EXERCISE DETAILS: Copy each line below in which the string "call" occurs.

### DATA PROVIDED ###

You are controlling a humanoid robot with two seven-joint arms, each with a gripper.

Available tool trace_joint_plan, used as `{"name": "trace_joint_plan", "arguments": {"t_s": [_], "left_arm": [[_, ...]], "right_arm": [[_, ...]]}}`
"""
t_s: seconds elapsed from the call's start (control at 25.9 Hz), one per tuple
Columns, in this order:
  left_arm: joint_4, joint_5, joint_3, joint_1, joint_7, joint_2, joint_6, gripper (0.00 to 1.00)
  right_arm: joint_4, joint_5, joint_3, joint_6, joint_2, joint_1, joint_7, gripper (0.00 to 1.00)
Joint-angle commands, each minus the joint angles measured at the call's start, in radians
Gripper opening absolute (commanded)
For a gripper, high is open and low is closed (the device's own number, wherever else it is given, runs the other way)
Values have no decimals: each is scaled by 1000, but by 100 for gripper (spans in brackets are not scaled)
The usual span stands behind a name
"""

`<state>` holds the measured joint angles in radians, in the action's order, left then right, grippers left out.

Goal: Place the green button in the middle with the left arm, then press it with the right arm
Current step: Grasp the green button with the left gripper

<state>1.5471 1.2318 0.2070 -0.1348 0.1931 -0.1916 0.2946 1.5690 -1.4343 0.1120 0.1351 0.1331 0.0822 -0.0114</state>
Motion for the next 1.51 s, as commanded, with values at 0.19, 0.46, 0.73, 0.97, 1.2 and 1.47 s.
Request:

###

ANSWER TO THIS EXERCISE:
t_s: seconds elapsed from the call's start (control at 25.9 Hz), one per tuple
Joint-angle commands, each minus the joint angles measured at the call's start, in radians

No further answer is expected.